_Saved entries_
Content starts

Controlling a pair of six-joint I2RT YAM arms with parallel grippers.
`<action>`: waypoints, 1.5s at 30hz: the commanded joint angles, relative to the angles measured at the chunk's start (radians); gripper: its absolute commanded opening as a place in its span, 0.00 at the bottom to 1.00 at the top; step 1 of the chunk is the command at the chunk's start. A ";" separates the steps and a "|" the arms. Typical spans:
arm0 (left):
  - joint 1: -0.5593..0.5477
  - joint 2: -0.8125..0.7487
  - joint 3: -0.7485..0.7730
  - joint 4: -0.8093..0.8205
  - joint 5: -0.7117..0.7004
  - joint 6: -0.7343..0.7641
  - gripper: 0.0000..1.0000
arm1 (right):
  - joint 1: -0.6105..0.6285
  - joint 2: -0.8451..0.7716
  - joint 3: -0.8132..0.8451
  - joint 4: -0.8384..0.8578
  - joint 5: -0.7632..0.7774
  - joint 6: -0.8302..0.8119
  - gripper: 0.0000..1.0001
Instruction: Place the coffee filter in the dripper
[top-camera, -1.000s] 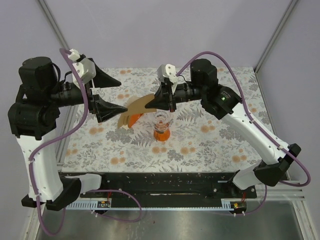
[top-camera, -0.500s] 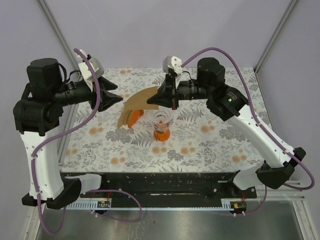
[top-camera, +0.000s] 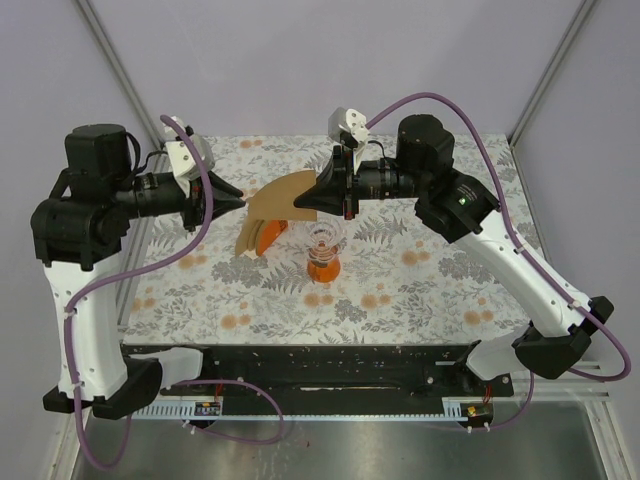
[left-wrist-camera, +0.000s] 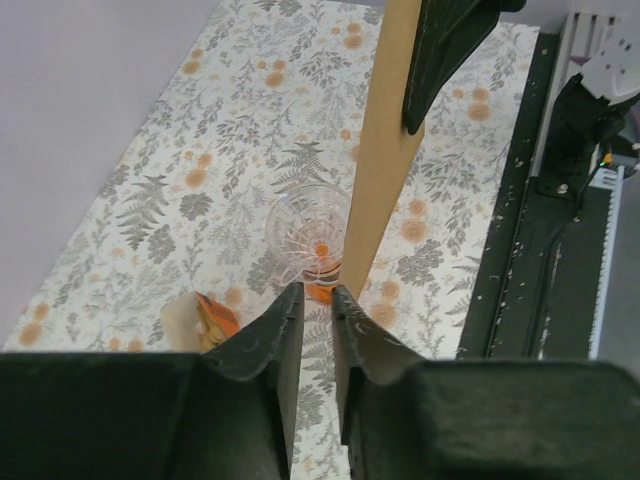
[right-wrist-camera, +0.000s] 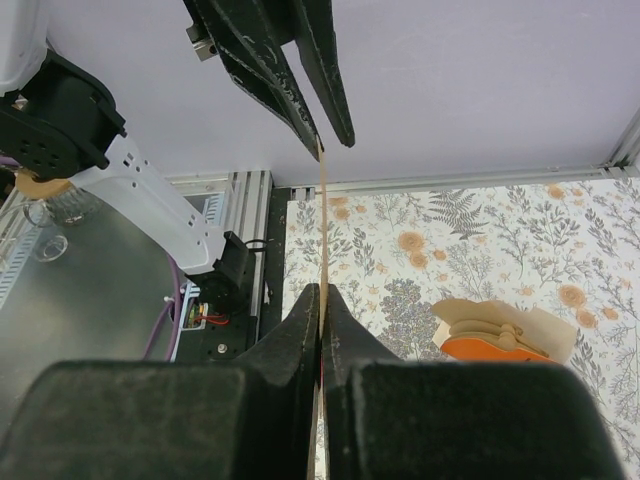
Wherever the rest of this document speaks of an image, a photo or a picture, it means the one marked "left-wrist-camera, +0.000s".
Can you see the orange coffee filter box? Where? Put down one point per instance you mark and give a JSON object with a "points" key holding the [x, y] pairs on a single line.
{"points": [[195, 322]]}

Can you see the light blue cable duct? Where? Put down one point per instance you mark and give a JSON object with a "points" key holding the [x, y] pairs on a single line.
{"points": [[614, 181]]}

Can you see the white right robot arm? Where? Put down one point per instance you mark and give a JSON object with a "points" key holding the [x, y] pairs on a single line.
{"points": [[589, 110]]}

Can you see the clear glass dripper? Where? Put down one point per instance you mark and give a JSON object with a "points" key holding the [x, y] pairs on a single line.
{"points": [[300, 218]]}

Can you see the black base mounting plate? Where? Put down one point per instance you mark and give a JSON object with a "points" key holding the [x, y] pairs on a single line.
{"points": [[534, 296]]}

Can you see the orange glass carafe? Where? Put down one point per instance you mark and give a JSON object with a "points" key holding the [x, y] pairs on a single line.
{"points": [[321, 275]]}

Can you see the brown paper coffee filter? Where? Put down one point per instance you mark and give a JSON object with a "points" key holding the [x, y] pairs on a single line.
{"points": [[386, 150]]}

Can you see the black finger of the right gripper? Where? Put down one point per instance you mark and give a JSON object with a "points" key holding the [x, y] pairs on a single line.
{"points": [[448, 32]]}

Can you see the aluminium frame rail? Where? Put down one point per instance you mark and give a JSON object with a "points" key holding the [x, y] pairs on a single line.
{"points": [[582, 35]]}

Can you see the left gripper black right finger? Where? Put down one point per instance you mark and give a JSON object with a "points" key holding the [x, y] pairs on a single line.
{"points": [[403, 416]]}

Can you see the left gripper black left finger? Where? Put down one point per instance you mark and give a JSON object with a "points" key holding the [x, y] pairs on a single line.
{"points": [[226, 414]]}

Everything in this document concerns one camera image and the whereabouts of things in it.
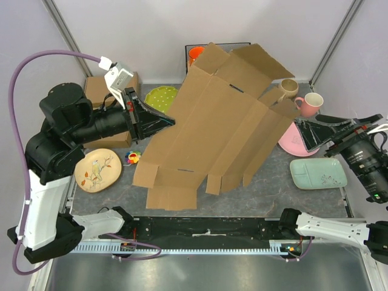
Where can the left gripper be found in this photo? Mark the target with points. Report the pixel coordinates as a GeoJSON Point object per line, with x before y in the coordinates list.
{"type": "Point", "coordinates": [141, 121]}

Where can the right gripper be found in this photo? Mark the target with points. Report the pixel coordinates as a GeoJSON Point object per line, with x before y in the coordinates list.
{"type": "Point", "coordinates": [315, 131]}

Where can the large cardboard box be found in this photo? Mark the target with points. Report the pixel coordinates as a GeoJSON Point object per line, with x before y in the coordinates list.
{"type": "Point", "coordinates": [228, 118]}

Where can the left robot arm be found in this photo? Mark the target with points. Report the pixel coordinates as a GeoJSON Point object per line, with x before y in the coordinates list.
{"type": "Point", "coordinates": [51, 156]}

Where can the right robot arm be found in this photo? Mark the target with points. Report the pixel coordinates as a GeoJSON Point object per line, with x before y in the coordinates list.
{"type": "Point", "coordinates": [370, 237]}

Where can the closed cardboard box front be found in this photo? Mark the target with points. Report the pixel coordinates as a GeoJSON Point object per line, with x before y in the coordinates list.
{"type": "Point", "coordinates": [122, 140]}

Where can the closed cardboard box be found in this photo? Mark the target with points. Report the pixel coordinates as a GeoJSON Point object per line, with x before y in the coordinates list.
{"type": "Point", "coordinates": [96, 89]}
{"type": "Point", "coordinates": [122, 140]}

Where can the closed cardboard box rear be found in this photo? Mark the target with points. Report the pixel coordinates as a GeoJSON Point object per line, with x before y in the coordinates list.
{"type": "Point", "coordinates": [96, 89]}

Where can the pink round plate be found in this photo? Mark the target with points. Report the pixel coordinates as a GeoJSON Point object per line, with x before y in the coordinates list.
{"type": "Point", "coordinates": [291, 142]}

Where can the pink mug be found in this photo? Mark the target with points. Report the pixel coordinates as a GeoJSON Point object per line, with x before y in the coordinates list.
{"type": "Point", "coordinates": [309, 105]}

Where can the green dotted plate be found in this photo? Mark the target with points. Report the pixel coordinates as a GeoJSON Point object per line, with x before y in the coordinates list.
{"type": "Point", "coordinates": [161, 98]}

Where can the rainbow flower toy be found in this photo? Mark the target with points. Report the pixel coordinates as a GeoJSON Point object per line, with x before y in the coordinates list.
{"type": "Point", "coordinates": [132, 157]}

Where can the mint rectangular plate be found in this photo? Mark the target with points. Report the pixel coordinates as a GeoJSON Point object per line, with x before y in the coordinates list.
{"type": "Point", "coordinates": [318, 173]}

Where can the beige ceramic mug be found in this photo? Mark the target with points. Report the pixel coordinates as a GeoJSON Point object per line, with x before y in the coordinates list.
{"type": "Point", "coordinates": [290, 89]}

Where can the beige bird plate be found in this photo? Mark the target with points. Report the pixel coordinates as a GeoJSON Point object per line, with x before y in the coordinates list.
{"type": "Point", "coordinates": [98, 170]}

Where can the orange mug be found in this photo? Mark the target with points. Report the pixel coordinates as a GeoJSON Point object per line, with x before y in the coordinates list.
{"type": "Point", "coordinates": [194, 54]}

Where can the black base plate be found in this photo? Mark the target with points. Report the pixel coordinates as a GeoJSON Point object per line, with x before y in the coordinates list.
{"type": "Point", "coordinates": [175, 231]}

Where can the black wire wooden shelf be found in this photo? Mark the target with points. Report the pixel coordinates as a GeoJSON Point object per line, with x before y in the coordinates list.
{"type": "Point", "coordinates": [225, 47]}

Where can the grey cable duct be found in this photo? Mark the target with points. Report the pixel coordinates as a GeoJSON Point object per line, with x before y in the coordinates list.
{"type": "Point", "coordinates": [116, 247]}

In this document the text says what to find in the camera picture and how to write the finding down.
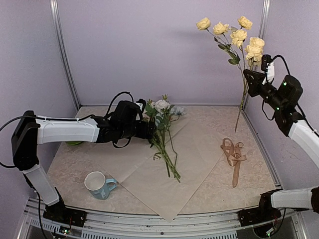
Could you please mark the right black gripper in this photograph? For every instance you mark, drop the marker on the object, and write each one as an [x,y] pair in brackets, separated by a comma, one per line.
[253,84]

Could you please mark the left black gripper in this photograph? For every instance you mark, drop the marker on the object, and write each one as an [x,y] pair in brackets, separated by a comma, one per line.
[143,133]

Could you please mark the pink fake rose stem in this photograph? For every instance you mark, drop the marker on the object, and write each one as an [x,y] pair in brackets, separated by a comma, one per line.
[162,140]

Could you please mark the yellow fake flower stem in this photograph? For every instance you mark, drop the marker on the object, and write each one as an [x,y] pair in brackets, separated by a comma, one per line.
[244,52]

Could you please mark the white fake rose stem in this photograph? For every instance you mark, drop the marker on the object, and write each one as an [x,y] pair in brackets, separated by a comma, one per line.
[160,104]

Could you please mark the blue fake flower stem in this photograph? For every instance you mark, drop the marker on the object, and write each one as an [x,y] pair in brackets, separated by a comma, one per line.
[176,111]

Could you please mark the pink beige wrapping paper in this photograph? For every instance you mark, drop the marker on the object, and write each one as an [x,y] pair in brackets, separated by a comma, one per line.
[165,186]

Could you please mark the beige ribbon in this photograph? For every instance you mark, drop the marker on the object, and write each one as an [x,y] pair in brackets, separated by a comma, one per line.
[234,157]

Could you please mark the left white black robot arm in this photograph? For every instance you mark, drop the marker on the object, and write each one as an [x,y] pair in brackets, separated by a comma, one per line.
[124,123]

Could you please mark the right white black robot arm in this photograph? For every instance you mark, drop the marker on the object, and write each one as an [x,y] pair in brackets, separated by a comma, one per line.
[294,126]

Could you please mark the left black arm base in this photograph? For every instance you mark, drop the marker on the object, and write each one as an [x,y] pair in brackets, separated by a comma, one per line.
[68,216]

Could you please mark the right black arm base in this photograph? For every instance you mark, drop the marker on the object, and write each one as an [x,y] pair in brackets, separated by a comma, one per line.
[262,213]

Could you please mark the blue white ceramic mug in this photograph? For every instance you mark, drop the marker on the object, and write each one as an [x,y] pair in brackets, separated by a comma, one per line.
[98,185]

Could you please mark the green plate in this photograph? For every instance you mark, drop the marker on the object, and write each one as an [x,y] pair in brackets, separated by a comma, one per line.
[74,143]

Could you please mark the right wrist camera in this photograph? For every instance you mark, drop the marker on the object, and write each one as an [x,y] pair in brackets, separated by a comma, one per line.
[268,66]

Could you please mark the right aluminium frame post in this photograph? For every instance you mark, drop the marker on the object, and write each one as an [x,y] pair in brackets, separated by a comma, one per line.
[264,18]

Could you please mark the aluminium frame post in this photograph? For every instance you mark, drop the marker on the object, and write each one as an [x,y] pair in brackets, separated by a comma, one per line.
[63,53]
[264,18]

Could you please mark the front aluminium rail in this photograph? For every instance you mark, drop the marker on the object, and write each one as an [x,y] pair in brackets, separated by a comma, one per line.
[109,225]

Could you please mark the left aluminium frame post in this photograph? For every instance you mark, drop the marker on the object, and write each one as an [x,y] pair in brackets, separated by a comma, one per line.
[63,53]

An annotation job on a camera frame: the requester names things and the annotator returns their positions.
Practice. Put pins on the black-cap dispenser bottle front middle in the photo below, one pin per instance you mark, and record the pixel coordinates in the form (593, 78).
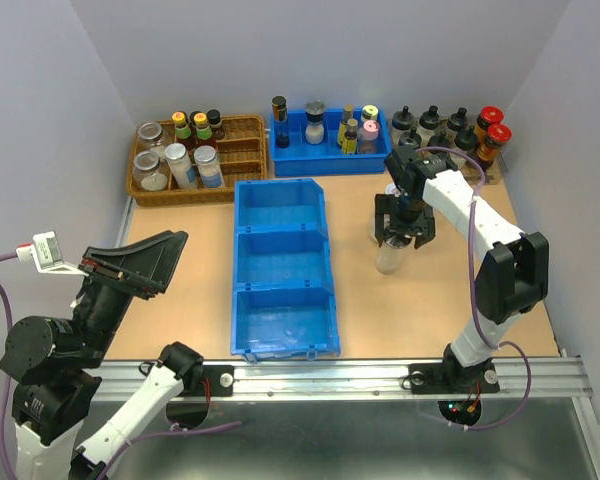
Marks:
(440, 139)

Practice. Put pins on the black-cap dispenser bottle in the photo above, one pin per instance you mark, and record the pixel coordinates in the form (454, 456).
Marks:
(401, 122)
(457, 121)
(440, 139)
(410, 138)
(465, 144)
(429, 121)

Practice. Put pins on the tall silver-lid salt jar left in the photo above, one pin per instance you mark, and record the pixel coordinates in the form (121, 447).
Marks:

Content ends

_Exercise_
Restate word for word the entries above, starting at the line with "Could you please mark the right aluminium" and ending at the line with "An annotation job", inclusive, and no others.

_Answer to this exercise_
Could you please mark the right aluminium frame post in this photograph? For every instance you mark, drop the marker on the object, and write each one as an [x,y] pair in brackets, separated by a comma, one per line.
[264,18]

Could you please mark the aluminium frame post in this photograph? For every instance you mark, drop the marker on the object, and write each one as an [x,y] pair in brackets, separated by a comma, one per line.
[63,53]
[264,18]

Could you please mark the front aluminium rail in this photograph? For every instance you mark, drop the marker on the object, and write each one as an [x,y] pair in brackets, separated by a comma, one per line.
[109,225]

Could you please mark the left aluminium frame post in this photograph? For every instance you mark, drop the marker on the object, and write each one as an [x,y] pair in brackets, separated by a comma, one per line.
[63,53]

An annotation job on a camera frame: the requester names things and the annotator returns their positions.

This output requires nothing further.